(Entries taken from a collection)
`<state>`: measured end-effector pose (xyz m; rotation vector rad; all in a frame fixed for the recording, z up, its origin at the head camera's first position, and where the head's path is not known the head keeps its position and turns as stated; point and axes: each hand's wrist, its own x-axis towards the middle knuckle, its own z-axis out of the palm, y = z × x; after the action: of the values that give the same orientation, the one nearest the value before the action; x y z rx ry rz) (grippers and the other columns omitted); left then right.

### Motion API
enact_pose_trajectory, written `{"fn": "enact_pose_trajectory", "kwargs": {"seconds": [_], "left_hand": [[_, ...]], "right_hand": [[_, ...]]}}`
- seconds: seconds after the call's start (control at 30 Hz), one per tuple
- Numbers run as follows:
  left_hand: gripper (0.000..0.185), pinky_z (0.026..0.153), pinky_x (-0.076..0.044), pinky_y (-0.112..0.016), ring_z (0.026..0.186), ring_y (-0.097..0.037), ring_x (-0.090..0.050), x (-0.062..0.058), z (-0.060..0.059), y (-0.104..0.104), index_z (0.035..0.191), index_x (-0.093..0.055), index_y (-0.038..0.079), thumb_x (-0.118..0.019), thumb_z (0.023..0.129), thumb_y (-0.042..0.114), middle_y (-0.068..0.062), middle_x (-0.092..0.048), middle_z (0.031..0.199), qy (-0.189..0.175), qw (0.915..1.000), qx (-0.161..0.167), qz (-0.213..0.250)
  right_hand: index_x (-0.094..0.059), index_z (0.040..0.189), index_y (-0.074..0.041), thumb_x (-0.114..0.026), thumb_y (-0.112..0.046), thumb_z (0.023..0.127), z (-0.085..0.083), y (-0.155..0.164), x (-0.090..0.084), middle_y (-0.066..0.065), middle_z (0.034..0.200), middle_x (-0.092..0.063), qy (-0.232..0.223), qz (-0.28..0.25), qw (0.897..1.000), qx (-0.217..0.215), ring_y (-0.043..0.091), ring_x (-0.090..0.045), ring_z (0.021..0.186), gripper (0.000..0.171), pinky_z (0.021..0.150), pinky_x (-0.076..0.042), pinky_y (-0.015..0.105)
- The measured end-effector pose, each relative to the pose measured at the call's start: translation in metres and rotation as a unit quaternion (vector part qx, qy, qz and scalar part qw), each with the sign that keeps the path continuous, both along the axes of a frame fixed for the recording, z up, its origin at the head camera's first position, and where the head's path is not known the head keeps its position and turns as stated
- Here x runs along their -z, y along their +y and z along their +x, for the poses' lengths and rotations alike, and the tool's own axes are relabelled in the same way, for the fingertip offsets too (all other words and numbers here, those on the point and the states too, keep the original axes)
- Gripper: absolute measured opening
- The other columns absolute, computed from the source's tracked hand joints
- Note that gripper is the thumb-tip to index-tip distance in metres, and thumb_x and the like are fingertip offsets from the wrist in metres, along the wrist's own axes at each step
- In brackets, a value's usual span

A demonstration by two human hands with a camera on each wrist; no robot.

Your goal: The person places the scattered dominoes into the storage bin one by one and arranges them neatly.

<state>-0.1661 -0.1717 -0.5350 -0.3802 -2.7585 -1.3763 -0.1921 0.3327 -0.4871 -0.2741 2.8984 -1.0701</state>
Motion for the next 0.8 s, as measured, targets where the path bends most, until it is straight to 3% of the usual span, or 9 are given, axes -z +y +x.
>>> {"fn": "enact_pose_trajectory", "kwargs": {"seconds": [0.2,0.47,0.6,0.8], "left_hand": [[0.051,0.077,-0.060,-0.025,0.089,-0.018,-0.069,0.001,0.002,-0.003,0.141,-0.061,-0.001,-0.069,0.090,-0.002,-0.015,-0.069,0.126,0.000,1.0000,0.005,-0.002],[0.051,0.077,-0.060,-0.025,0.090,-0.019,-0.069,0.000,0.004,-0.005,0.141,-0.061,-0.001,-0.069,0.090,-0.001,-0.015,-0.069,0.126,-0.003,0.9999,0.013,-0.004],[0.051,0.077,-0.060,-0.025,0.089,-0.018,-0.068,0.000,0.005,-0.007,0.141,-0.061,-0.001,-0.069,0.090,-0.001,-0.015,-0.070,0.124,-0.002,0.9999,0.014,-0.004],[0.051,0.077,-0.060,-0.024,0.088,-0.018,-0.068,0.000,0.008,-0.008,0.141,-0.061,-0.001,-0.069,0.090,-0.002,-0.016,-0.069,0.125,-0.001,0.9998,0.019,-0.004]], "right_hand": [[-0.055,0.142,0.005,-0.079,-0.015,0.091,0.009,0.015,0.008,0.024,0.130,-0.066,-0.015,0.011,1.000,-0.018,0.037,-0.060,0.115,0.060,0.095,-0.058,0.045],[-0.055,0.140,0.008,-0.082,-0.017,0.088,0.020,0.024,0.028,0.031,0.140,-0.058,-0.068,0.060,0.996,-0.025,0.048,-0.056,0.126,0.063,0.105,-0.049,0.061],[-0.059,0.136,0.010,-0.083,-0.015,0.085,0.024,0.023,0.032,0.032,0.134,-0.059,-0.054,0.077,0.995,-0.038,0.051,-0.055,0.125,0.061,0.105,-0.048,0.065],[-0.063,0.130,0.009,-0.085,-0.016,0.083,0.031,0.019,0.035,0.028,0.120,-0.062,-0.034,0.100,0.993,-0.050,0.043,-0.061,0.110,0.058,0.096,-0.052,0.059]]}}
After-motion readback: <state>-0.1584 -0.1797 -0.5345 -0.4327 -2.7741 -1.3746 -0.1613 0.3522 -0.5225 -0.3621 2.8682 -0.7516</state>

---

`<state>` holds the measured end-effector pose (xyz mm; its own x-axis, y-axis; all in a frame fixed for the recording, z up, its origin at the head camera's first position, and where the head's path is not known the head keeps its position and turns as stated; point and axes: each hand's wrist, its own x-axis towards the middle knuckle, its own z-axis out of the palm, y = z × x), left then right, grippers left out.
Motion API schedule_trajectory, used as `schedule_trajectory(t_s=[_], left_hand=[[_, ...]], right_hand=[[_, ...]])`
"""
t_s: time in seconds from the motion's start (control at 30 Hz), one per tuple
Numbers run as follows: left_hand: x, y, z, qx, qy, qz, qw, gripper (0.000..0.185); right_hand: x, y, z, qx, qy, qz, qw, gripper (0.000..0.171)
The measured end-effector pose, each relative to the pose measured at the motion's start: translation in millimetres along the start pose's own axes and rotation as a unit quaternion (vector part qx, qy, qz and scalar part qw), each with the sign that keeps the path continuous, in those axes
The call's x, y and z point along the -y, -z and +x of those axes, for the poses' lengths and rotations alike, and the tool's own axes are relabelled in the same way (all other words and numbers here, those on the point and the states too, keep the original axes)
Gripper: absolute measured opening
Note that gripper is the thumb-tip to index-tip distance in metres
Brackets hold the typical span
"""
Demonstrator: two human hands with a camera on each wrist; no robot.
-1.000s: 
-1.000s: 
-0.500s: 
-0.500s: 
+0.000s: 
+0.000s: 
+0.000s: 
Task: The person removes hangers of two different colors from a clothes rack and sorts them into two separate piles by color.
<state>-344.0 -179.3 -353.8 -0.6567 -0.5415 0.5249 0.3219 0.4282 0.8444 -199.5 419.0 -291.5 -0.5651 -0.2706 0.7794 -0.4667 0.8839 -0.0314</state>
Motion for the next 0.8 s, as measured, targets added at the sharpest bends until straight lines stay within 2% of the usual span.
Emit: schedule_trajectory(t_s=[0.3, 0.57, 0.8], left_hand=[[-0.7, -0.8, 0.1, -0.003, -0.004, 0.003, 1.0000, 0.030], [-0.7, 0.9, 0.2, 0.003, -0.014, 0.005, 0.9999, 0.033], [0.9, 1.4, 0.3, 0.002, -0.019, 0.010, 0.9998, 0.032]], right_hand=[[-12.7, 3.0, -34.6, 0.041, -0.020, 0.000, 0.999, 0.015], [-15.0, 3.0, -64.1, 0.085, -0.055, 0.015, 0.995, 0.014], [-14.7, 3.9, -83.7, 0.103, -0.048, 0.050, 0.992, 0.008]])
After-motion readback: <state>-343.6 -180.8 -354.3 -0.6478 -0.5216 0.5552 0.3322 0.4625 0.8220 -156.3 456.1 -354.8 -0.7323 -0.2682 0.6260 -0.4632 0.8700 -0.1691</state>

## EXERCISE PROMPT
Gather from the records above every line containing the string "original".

## YOUR RESPONSE
- Here x runs along their -z, y along their +y and z along their +x, for the poses' lengths and rotations alike, and the tool's own axes are relabelled in the same way, for the fingertip offsets too (all other words and numbers here, those on the point and the states too, keep the original axes)
The call's x, y and z point along the -y, -z and +x of those axes, for the poses' lengths and rotations alike, and the tool's own axes are relabelled in the same way (all other words and numbers here, those on the point and the states too, keep the original axes)

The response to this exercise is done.